Results are shown for the 21 Indian States/UTs with SRS data. Values for Andhra Pradesh and Telangana are the same. State/UT names are: Andhra Pradesh (AP); Assam (AS); Bihar (BH); Chhattisgarh (CH); Delhi (DL); Gujarat (GJ); Haryana (HR); Himachal Pradesh (HP); Jammu and Kashmir (JK); Jharkhand (JH); Karnataka (KA); Kerala (KE); Madhya Pradesh (MP); Maharashtra (MH); Orissa (OR); Punjab (PJ); Rajasthan (RJ); Tamil Nadu (TN); Telangana (TG; same value as in AP); Uttar Pradesh (UP); Uttarakhand (UT); West Bengal (WB). The boundaries and names shown and the designations used on this map do not imply official endorsement. Blue dotted line represents approximately the Line of Control in Jammu and Kashmir agreed upon by India and Pakistan. The final status of Jammu and Kashmir has not yet been agreed upon by the parties.

State-specific case study

The SRB projections for four example Indian States/UTs shown in Fig 5 illustrate the broad diversity of SRB trajectories in India. The SRB projections from the NCP are shown in Fig 5 as comparison. We include the SRB projection comparison between our results and those from the NCP for 21 Indian States/UTs with SRS data in S1 Appendix.

Fig 5. SRB projection for selected Indian states.

The red line and shades are the median and 95% credible intervals of the state-specific SRB. The SRB median estimates before 2017 are from [8]. The green horizontal line refers to the SRB baseline for the whole India at 1.053 [13]. Blue dashed lines refer to projections from the National Commission on Population [15].

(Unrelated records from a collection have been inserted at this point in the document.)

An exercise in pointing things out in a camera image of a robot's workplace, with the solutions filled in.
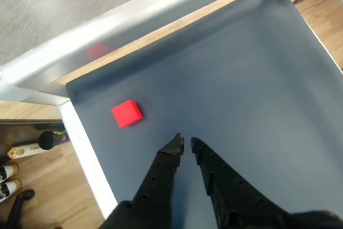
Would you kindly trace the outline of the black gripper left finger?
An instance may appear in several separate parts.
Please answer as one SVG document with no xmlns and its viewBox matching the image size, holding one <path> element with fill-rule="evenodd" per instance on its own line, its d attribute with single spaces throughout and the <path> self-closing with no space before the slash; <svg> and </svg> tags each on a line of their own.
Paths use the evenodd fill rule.
<svg viewBox="0 0 343 229">
<path fill-rule="evenodd" d="M 171 228 L 174 178 L 184 152 L 181 133 L 162 147 L 133 200 L 117 205 L 101 228 Z"/>
</svg>

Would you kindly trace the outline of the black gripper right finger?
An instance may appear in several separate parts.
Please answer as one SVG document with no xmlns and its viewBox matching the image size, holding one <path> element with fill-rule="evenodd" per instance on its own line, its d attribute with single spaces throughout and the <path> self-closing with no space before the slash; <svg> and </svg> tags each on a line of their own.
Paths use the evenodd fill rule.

The first case is that of Punjab, the region with one of the highest levels of gender bias. The SRB in this region was already above 1.200 in 1990, peaking at around 1.250 in the early 2000s. However, there has been a gradual decrease in SRB since then. Our model predicts that this decline will continue over the next decade. We project that the SRB in Punjab will decline steadily from 1.156 [1.147; 1.164] in 2017 to 1.136 [1.118; 1.154] by 2030. We found a similar pattern in the other northwestern states of Delhi and Haryana, where a rapid and real rise in the SRB was observed in the 1980s and 1990s. The SRB from NCP in 2016 is at 1.129, which reflects the level as suggested by the SRS data. Comparing to the NCP value, the SRB in Punjab in 2016 that we use in our study is estimated at 1.158 and is model-based and driven by both SRS and the 2015–2016 DHS data series [8]. The SRB from NCP is then linearly projected to 1.100 by 2031.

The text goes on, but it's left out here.